Questions fréquentes sur la création d'un VPN
Protocoles, vie privée, légalité, nombre d'appareils : les réponses à connaître avant de vous lancer.
Comment créer son propre VPN ?
Louez un VPS (à partir de 3,99 € HT/mois), installez WireGuard avec un script d'installation, puis générez un profil par appareil : QR code pour les mobiles, fichier de configuration pour les ordinateurs. Comptez une dizaine de minutes entre la commande et le premier tunnel actif. Aucune compétence réseau avancée n'est nécessaire, le script règle le chiffrement et le pare-feu pour vous.
Pourquoi créer son VPN plutôt que de souscrire un abonnement ?
Parce que vous supprimez l'intermédiaire : avec un VPN commercial, vous déplacez simplement votre confiance de votre opérateur vers l'éditeur du service. Sur votre propre VPS, vous êtes root : aucune promesse « no logs » à croire sur parole, et votre IP française dédiée n'est pas partagée avec des milliers d'inconnus — donc beaucoup moins de captchas et de blocages au quotidien.
WireGuard ou OpenVPN : lequel choisir ?
WireGuard pour la quasi-totalité des usages : configuration plus simple, reconnexion instantanée en mobilité et cryptographie moderne. OpenVPN garde un intérêt quand un client ancien l'impose, ou pour faire passer le tunnel en TCP sur le port 443 dans les réseaux très filtrés. Sur un VPS, rien ne vous empêche d'installer les deux côte à côte et de garder le second en secours.
Un VPN auto-hébergé est-il vraiment plus privé ?
Oui sur le plan de la confiance : personne d'autre n'administre le serveur ni ne peut journaliser votre trafic. La nuance : l'IP étant dédiée, votre activité sortante reste liée à un serveur loué à votre nom, là où un VPN grand public vous fond dans la masse. Pour sécuriser les wifi publics, échapper au pistage publicitaire ou accéder à vos services à distance, l'auto-hébergement reste le meilleur compromis.
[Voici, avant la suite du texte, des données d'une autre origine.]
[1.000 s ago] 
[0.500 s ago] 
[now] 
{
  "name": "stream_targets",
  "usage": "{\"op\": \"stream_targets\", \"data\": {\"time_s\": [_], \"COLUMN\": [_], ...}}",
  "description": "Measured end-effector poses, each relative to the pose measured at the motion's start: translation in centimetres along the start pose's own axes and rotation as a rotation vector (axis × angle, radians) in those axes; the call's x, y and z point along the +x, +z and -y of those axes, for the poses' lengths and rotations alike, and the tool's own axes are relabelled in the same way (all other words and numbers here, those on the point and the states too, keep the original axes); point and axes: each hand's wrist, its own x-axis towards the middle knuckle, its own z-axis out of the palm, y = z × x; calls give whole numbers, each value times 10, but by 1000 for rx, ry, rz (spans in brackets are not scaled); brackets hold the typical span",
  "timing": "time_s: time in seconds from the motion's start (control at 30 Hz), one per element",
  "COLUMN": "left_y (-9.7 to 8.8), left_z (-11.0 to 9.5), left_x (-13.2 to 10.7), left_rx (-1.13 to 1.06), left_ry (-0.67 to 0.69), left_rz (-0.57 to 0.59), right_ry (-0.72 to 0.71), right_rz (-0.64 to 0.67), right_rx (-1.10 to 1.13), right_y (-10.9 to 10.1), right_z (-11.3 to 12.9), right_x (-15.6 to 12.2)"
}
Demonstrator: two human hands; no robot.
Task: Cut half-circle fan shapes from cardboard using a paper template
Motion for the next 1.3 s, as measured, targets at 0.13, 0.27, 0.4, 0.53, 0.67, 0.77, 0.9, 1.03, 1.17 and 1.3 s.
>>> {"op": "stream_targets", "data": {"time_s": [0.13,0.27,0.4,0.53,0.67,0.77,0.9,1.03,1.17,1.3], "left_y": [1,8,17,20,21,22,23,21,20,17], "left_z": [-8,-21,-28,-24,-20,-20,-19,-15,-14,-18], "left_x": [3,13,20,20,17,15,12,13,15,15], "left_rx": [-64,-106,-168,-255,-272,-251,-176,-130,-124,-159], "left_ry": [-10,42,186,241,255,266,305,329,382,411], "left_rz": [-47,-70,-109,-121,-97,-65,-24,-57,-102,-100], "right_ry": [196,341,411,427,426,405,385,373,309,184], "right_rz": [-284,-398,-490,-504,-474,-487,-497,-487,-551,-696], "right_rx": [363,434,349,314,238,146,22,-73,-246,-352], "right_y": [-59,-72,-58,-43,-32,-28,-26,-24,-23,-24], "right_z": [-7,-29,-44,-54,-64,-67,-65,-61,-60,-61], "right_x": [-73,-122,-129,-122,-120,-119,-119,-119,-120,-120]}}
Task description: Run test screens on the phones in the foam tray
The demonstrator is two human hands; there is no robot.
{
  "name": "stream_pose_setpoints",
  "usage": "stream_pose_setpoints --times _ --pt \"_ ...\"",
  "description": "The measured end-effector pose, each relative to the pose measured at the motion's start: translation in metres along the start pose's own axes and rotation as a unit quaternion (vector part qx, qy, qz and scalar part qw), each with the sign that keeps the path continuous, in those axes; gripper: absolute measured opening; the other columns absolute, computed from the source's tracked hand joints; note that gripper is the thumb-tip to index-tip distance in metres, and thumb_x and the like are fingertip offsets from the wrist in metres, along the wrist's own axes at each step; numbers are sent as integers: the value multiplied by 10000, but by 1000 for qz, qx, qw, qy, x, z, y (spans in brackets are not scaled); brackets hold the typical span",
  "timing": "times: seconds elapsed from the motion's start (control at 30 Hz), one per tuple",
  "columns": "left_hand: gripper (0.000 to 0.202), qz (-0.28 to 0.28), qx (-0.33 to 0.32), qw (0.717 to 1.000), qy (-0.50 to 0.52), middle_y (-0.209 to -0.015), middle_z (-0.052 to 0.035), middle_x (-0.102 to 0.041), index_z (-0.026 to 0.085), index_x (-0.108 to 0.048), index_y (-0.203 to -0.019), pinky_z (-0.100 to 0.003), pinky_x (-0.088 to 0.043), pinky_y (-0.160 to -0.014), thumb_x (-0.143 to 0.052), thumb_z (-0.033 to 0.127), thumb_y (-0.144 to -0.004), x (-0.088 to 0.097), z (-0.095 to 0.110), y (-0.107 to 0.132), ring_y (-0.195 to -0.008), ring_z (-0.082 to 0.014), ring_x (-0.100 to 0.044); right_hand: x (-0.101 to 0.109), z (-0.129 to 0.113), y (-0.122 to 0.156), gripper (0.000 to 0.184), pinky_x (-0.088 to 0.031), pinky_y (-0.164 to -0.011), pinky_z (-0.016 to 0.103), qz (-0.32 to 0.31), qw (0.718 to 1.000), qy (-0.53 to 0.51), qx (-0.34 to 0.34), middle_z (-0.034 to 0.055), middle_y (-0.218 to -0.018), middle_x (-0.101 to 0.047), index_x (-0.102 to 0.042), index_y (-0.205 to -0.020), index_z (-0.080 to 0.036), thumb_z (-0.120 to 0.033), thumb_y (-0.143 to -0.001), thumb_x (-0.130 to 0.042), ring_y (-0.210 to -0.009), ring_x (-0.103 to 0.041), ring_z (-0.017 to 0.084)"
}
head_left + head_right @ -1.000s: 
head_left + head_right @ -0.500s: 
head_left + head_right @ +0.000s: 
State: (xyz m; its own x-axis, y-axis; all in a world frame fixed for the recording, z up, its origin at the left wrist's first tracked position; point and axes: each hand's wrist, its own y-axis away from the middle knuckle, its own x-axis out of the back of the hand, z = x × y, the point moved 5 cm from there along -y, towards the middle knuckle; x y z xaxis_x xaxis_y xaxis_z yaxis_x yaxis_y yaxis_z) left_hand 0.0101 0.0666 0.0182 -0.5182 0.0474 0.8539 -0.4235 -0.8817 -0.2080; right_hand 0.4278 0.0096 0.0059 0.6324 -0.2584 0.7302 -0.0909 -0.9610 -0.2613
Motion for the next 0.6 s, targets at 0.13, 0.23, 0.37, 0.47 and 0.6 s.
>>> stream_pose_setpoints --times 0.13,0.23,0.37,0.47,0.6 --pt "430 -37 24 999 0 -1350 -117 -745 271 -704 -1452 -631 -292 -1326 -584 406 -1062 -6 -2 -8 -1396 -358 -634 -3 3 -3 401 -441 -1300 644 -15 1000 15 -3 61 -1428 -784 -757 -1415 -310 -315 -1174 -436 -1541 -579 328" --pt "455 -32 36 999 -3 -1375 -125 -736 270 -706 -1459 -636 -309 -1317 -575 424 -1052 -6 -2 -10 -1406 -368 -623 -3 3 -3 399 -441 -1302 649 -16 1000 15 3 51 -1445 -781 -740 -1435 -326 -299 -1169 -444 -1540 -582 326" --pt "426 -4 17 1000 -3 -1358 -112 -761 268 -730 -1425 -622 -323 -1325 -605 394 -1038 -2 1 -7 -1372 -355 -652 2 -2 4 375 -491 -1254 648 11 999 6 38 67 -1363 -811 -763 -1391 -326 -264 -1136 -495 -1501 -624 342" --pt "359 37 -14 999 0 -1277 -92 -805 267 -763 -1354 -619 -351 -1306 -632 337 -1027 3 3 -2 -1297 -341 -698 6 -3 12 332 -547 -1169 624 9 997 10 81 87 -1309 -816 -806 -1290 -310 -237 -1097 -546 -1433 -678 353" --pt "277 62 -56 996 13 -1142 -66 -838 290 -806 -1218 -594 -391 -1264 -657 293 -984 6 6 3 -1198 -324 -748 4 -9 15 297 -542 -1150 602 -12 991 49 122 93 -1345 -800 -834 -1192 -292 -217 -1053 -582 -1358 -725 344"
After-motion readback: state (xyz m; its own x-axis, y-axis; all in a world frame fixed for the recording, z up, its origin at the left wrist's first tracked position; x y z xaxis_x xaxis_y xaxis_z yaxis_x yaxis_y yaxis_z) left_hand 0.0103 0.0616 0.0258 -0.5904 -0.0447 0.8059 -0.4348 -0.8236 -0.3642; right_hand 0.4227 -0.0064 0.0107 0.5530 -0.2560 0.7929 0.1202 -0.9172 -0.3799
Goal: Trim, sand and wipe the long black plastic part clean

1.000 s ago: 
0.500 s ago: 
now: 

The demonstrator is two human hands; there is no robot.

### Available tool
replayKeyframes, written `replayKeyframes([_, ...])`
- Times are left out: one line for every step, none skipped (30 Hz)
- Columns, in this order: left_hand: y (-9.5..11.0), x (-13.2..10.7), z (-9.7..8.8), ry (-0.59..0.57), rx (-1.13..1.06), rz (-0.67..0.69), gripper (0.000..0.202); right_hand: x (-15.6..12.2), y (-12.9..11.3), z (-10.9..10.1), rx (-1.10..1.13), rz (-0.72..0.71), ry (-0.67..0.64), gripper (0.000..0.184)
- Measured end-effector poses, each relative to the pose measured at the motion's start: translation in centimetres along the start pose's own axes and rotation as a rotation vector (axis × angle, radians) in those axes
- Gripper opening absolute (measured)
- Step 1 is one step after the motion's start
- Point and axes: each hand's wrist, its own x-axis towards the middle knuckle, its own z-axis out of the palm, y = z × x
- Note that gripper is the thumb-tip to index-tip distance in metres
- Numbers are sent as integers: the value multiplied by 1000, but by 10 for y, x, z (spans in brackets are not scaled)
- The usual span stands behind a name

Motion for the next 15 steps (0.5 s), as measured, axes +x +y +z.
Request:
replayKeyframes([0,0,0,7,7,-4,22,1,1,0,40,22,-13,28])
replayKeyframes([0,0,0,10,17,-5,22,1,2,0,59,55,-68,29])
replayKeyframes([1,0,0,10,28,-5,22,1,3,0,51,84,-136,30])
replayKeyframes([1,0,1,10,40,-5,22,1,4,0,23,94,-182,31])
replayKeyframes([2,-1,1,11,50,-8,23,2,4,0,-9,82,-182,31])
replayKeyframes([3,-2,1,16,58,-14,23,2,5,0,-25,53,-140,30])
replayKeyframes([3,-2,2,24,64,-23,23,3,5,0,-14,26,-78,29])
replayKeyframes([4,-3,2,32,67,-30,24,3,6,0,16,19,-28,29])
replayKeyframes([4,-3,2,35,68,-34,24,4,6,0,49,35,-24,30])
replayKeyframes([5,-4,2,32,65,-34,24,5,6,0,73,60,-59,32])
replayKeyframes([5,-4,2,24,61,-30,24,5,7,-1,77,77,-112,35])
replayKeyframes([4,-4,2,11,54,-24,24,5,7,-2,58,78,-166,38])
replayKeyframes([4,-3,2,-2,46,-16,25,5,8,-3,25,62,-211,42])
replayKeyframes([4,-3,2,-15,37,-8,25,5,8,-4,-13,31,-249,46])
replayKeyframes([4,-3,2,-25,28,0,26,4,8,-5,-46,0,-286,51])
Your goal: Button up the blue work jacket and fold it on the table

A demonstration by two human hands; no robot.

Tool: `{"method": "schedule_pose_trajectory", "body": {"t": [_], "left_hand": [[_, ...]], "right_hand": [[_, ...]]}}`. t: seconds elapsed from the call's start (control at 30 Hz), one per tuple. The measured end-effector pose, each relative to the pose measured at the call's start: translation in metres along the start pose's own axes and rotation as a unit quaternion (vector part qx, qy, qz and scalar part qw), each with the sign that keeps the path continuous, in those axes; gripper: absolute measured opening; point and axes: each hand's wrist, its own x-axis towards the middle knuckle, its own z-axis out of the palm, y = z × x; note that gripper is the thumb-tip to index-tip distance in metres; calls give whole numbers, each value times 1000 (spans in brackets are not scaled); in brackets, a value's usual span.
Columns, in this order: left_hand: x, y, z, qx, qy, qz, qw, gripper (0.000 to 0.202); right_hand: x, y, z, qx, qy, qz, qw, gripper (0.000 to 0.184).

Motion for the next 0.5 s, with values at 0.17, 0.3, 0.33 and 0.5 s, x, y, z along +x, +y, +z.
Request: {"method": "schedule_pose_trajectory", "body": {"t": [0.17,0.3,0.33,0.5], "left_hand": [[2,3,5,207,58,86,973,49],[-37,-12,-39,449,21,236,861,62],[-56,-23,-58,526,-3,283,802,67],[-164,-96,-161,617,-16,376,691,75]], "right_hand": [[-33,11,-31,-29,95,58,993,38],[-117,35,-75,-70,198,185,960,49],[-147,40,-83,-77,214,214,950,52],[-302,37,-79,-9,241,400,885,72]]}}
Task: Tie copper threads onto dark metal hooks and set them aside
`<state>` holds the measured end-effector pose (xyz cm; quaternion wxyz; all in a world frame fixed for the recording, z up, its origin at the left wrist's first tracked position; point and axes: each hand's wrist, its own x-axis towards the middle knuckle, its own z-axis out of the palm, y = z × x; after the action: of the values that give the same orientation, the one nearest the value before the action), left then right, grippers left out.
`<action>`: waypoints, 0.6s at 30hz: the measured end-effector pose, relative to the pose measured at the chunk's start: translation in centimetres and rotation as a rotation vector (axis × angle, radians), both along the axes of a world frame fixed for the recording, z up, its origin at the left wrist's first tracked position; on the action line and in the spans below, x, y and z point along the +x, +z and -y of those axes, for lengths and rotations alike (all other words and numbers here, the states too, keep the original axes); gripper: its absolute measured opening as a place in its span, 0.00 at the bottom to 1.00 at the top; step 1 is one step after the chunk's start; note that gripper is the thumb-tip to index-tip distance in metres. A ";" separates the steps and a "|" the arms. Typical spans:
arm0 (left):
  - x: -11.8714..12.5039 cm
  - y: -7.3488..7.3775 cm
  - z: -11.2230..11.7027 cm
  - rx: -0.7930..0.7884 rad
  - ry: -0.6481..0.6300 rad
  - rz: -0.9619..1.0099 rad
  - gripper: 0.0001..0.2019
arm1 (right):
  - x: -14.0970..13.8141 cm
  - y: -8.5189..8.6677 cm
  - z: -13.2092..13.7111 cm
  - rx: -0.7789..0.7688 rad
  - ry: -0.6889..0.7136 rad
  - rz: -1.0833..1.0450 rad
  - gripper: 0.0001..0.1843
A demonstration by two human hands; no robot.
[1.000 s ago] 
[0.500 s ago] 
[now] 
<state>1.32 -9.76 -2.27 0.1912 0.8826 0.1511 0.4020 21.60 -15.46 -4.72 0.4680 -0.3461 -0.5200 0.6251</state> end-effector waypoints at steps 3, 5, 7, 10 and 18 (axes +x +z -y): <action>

Combien d'appareils puis-je connecter à mon VPN ?
Autant que vous voulez : WireGuard accepte un nombre illimité de pairs et le VPS ne plafonne pas les connexions simultanées, contrairement aux abonnements commerciaux souvent limités à une poignée d'appareils. Créez simplement un profil par appareil. Le protocole est si léger que la taille Perso absorbe sans effort l'ensemble d'un foyer connecté.
Puis-je bloquer les publicités pour toute la famille avec mon VPN ?
Oui : installez Pi-hole ou AdGuard Home sur le même VPS et déclarez-le comme résolveur DNS du tunnel WireGuard. Publicités et traqueurs sont alors filtrés au niveau DNS pour chaque appareil connecté — y compris les mobiles, où les bloqueurs classiques sont difficiles à mettre en place. C'est l'un des duos les plus appréciés de l'auto-hébergement.
Est-il légal de créer son propre VPN en France ?
Oui, parfaitement légal : chiffrer son trafic et héberger son propre serveur VPN sont des usages licites en France comme dans l'Union européenne. Le tunnel ne rend évidemment pas légal ce qui ne l'est pas, et les conditions d'utilisation des services que vous consultez continuent de s'appliquer. En contexte professionnel, c'est même une pratique de sécurité recommandée pour le télétravail.
Puis-je garder une IP française depuis l'étranger ?
Oui, c'est l'un des usages les plus courants : une fois le tunnel activé, tout votre trafic sort par l'IP française de votre VPS, où que vous soyez dans le monde. Pratique pour votre banque, vos démarches administratives ou les comptes qui déclenchent des vérifications dès qu'une connexion étrangère apparaît. L'activation tient en un geste dans l'application WireGuard.